## Prompt
Output the listing in full. Every line stays exactly as it is.
+--
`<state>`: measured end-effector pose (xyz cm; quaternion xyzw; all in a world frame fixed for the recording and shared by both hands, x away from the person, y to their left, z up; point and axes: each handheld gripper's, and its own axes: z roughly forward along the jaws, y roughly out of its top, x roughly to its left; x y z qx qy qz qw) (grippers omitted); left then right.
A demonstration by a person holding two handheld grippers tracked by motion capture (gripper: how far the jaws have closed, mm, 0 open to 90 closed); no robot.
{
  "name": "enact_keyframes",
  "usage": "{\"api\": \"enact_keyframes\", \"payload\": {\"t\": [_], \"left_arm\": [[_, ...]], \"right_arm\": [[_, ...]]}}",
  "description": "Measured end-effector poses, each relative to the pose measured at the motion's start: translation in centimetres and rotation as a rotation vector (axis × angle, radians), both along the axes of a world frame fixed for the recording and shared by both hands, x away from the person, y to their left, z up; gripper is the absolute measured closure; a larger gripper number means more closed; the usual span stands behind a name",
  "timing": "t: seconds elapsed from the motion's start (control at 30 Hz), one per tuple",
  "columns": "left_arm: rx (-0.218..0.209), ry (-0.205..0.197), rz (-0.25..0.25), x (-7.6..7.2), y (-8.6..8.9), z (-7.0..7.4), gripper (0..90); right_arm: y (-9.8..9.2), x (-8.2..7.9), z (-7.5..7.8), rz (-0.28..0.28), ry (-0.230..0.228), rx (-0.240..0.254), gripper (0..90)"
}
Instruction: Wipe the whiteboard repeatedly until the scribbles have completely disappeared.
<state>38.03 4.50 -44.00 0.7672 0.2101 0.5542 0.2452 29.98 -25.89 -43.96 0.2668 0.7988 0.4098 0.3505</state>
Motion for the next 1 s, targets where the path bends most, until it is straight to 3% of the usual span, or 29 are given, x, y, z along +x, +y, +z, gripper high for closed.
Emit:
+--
## Exercise output
`<state>`: measured end-effector pose (xyz cm; quaternion xyzw; all in a world frame fixed for the recording and shared by both hands, x away from the person, y to their left, z up; point and axes: each handheld gripper's, and its own axes: z roughly forward along the jaws, y roughly out of its top, x roughly to its left; x y z qx qy qz qw) (grippers omitted); left then right.
A demonstration by a person holding two handheld grippers tracked by motion capture (gripper: how far the jaws have closed, mm, 0 open to 90 closed); no robot.
{
  "name": "enact_keyframes",
  "usage": "{\"api\": \"enact_keyframes\", \"payload\": {\"t\": [_], \"left_arm\": [[_, ...]], \"right_arm\": [[_, ...]]}}",
  "description": "Measured end-effector poses, each relative to the pose measured at the motion's start: translation in centimetres and rotation as a rotation vector (axis × angle, radians), both along the axes of a world frame fixed for the recording and shared by both hands, x away from the person, y to their left, z up; gripper is the absolute measured closure; a larger gripper number means more closed; the usual span stands behind a name",
  "timing": "t: seconds elapsed from the motion's start (control at 30 Hz), one per tuple",
  "columns": "left_arm: rx (-0.218..0.209), ry (-0.205..0.197), rz (-0.25..0.25), x (-7.6..7.2), y (-8.6..8.9), z (-7.0..7.4), gripper (0..90); right_arm: y (-9.8..9.2), x (-8.2..7.9), z (-7.5..7.8), rz (-0.28..0.28), ry (-0.230..0.228), rx (-0.240..0.254), gripper (0..90)"
}
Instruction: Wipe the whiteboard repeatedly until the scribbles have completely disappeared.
<state>38.03 4.50 -44.00 0.7672 0.2101 0.5542 0.2452 29.98 -25.89 -43.96 0.2668 0.7988 0.4098 0.3505</state>
Motion for the next 1 s, targets where the path bends most, until it is straight to 3% of the usual span, or 29 are given, x, y, z along +x, +y, +z, gripper high for closed.
Emit:

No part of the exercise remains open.